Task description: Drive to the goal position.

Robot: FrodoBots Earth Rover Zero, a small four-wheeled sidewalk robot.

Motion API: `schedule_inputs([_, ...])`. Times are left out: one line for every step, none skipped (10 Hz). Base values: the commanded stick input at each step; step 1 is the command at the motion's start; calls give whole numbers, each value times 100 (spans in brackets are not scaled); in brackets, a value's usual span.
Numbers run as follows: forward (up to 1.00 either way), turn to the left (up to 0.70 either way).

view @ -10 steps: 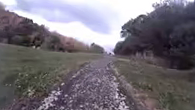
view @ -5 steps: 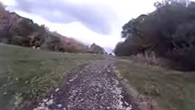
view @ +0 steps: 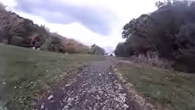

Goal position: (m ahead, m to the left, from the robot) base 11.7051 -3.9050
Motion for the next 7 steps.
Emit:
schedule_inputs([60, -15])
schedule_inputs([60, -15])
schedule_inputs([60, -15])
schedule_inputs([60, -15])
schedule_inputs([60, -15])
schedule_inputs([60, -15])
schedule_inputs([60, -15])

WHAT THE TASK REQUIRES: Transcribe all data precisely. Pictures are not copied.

SOLUTION:
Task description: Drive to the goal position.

Robot: FrodoBots Earth Rover Zero, a small four-wheeled sidewalk robot.

Motion API: `schedule_inputs([_, ...])`. Times are left out: one line for every step, none skipped (10 Hz). Base values: the commanded stick input at each step; step 1 is the command at the motion's start; calls give whole numbers, each value times 100 (spans in brackets are not scaled); in brackets, a value's usual span.
Numbers run as follows: forward (up to 1.00 either way), turn to the left (up to 0.70 either way).

view @ -10 steps: 
view @ -5 steps: 
view @ +0 steps: 

Goal position: (m ahead, m to the left, from the robot) base 11.7051 -3.9050
Motion for the next 7 steps.
Emit:
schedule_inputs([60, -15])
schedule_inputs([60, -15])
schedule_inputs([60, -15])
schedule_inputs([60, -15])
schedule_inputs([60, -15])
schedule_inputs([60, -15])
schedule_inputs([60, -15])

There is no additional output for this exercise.